Sartre illustre cette dimension paradoxale du désir en proposant une petite phénoménologie de la caresse  dans « L’être et le néant » (EN p 439-441) : par la caresse, nous tentons en effet de troubler l’autre, de provoquer un empâtement de sa conscience, en l’objectivant à travers son incarnation. Il ne s’agit pas d’un simple contact entre deux objets ou deux être sensibles, mais d’un geste significatif, une forme de communication sans langage qui implique une situation à deux, cad la conscience de l’existence de l’autre comme sujet de ses propres pensées : « Le désir s’exprime par la caresse comme la pensée par le langage ». La caresse est ainsi une façon de s’approprier le corps de l’autre en affirmant sa propre transcendance, tout en le faisant exister comme chair au milieu du monde et des autres choses, càd comme  inertie et comme facticité (chose qui se laisse caresser, pur être là qui se contente d’être là) : c’est une tentative pour atteindre et « toucher » (au sens figuré) l’autre dans sa chair et dans sa conscience, qui toutes deux m’échappent par leur transcendance ; caresser, c’est donc (tenter de) transcender la transcendance de l’autre.

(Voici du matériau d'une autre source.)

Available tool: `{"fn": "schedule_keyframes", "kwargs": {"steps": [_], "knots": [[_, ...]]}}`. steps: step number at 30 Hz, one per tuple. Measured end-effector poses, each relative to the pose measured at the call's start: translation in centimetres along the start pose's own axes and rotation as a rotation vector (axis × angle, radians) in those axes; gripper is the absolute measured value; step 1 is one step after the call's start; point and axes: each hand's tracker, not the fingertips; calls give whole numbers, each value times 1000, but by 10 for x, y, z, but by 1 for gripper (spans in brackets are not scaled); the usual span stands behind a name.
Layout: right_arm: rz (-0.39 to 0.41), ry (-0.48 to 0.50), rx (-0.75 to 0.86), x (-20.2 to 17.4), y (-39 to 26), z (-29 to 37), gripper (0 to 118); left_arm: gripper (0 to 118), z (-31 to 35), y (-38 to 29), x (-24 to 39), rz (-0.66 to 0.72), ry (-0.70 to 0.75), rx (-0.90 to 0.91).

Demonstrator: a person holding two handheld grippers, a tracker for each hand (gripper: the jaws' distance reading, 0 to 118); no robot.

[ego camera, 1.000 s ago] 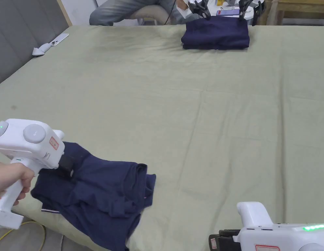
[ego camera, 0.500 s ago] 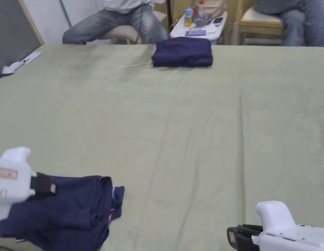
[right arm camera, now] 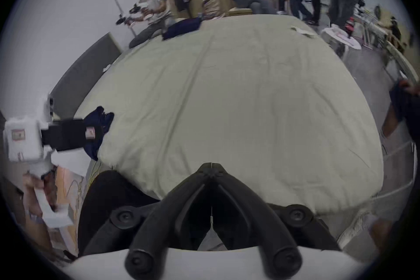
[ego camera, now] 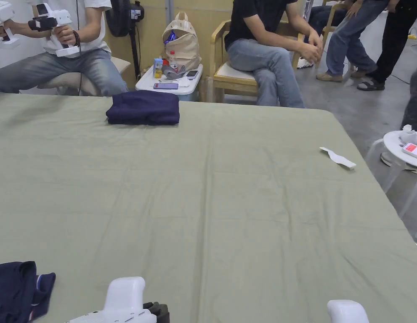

C’est pourquoi, explique Sartre, on insiste tant sur la blancheur lisse du corps de la femme : 

« Lisse : qui se reforme sous la caresse, comme l’eau se reforme sur le passage de la pierre qui l’a trouée  » (EN p. 640). 

Mais cette révélation de la chair d’autrui ne peut se faire que si moi-même je me fais chair passive, objet (quasi)inanimé qui se pose tout contre l’autre en se caressant à lui, objet touchant-touché. Comme disait Sacha Guitry, « je suis contre les femmes, tout contre ! »… Je me pose alors comme conscience qui se sent exister sous le regard de l’autre, « je lui fais goûter ma chair par sa chair pour l’obliger à se sentir chair » (EN p 441). La caresse permet ainsi une double incarnation réciproque : l’épanouissement des chairs l’une par l’autre est le but du désir sexuel ; c’est pourquoi la caresse est déjà échange même si un seul des deux caresse l’autre : « le frisson de plaisir qui le parcourt est alors précisément l’éveil de sa conscience de chair » (p 446).

Barthes dans ses « Fragments d’un discours amoureux » analyse encore la caresse dans un  article intitulé « Quand mon doigt par mégarde … » : comme à son habitude, il se réfère au souffrances du jeune Werther. Celui-ci touche par mégarde les pieds de Charlotte sous la table : il s’agit alors de distinguer le pervers fétichiste qui jouit de ce morceau de pied inerte sans se soucier de la réponse : « comme Dieu -c’est son étymologie- le Fétiche ne répond pas » / de l’amoureux qui voit du sens en tout et partout : « il est dans le brasier du sens  » .

Gestes et caresses, surtout lorsqu’ils sont involontaires et fortuits, sont donc susceptibles de se transformer en signes révélateurs d’un sens caché, produisant non pas une fête des sens mais du sens : « tout contact pour l’amoureux pose la question de la réponse : il est demandé à la peau de répondre » (p. 81). Même un geste insignifiant au départ, « comme les doigts d’un coiffeur » dans les cheveux de Proust peut instaurer un jeu de demande et de réponse : « le sens (le destin) électrise ma main ; je vais déchirer le corps opaque de l’autre, l’obliger (soit qu’il réponde, soit qu’il se retire ou laisse aller)  à entrer dans le jeu du sens : je vais le faire parler » (p. 82).